Town and municipality in Navarre, Spain

Uharte-Arakil is a town and municipality located in the province and autonomous community of Navarre, northern Spain.

== History ==
=== Etymology ===
Its name Huarte came from the expression in the Basque language ur arte ('between waters'). In modern Basque, the word uharte or ugarte with shares the same etymological origin.

Its most common meaning is that of 'island'. But it can also mean between waters, Entrambasaguas, a place located between two confluent rivers.

There are numerous places in Navarre and the Basque Autonomous Community that have this name or a similar variant, being generally located at river confluences or meanders.

The town of Huarte-Araquil was founded in a strategic location.
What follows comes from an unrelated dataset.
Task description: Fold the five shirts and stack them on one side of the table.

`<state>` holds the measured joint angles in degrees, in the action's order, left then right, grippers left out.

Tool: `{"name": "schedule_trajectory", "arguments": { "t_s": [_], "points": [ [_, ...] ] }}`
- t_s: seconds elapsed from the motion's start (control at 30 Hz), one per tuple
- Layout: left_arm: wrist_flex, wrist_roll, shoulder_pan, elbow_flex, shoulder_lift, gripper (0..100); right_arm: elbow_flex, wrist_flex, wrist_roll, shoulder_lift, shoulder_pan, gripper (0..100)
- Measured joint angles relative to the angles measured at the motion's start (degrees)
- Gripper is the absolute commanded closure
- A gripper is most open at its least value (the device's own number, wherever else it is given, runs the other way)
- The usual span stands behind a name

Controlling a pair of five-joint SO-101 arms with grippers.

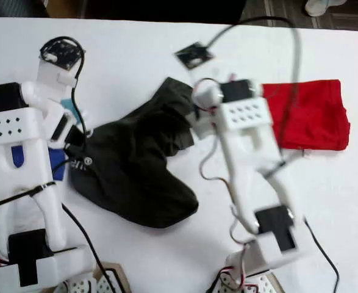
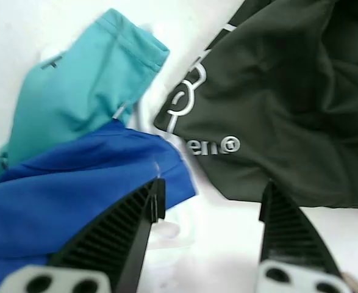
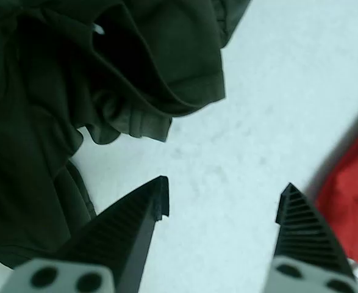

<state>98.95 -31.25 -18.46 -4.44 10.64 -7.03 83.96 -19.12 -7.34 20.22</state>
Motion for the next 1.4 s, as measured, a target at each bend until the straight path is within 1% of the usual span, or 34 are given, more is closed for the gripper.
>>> {"name": "schedule_trajectory", "arguments": {
  "t_s": [0.1, 0.2, 0.27, 0.33, 0.37, 0.4, 0.47, 0.5, 0.63, 0.73, 0.8, 0.83, 0.9, 0.93, 0.97, 1.07, 1.13, 1.27, 1.4],
  "points": [
    [1.1, 1.2, 5.0, 2.5, 0.0, 73, -5.5, 1.0, 0.0, -7.2, 3.6, 70.8],
    [-0.4, 1.7, 10.8, 9.6, 0.0, 73, -10.0, 1.2, 0.0, -14.2, 5.2, 72.4],
    [-2.3, 2.1, 13.5, 14.4, 0.0, 73, -13.0, 1.2, 0.0, -18.7, 4.9, 80.6],
    [-5.3, 2.7, 14.5, 17.9, 0.0, 73, -15.9, 1.3, 0.0, -22.8, 4.8, 95.5],
    [-6.6, 3.0, 14.9, 19.3, 0.0, 73, -17.6, 1.3, 0.0, -24.5, 4.7, 99.6],
    [-7.6, 3.2, 15.4, 20.7, 0.0, 73, -19.4, 1.3, 0.0, -26.2, 4.2, 96.1],
    [-9.6, 3.2, 15.6, 23.1, 0.0, 73, -23.0, 1.6, 0.0, -28.4, 2.5, 98.2],
    [-10.3, 3.2, 15.3, 24.4, 0.0, 73, -25.0, 2.4, 0.0, -28.7, 1.4, 97.6],
    [-12.8, 3.2, 15.5, 28.4, 0.0, 73, -34.5, 7.6, 0.0, -29.0, -2.9, 97.8],
    [-16.5, 3.2, 15.3, 30.9, 0.0, 73, -42.0, 11.6, 0.0, -29.0, -5.9, 97.8],
    [-18.7, 3.2, 15.3, 32.6, 0.0, 78, -44.7, 13.1, 0.0, -28.6, -7.4, 97.8],
    [-19.8, 3.2, 15.4, 33.3, 0.0, 83, -44.8, 13.4, 0.0, -28.0, -8.0, 97.8],
    [-21.5, 3.2, 15.4, 34.9, 0.0, 96, -44.6, 13.6, 0.0, -25.8, -9.1, 97.8],
    [-22.1, 3.2, 15.4, 35.3, -0.1, 99, -44.0, 13.8, 0.0, -24.3, -9.7, 97.8],
    [-22.4, 3.2, 15.4, 35.3, -0.1, 96, -43.2, 13.8, 0.0, -22.2, -10.2, 97.8],
    [-22.8, 3.1, 14.3, 35.1, -0.1, 98, -40.0, 14.0, 0.0, -14.7, -12.1, 97.8],
    [-22.2, 3.1, 12.6, 32.4, -0.1, 97, -37.3, 14.0, -1.9, -8.4, -13.5, 97.8],
    [-16.4, 0.9, 8.1, 20.7, -0.1, 97, -32.7, 14.0, -8.8, 3.4, -14.8, 97.8],
    [-10.0, -1.6, 4.7, 7.0, -0.1, 97, -32.5, 14.0, -12.0, 11.9, -15.1, 97.8]
  ]
}}
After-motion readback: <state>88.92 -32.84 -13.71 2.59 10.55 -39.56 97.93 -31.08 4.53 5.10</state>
It is a narrowing of the Barranca and supported by a meander of the Arakil river that served to help in the defense of the population. The population has now spread outside the limits of the meander of the Araquil where it was originally established.

In 1268, it was mentioned as Huart, then Uart (1350), Uart de Valo d'Araquil (1366), Huarte de Val de Araquil (1610), 1 Ugarte Araquil (1701) and Hugarte Araquil (1708).

Historically, the town has thus in its name the nickname of Araquil, which is the name of the valley in which the municipality sits. It is also whose jurisdiction it was detached in the 14th century. It was necessary since there is another homonymous locality in Navarre called Huarte.

Uharte Arakil is currently the official name of the town. After June 8, 1992, by means of regional decree 212/1992, it became its official name.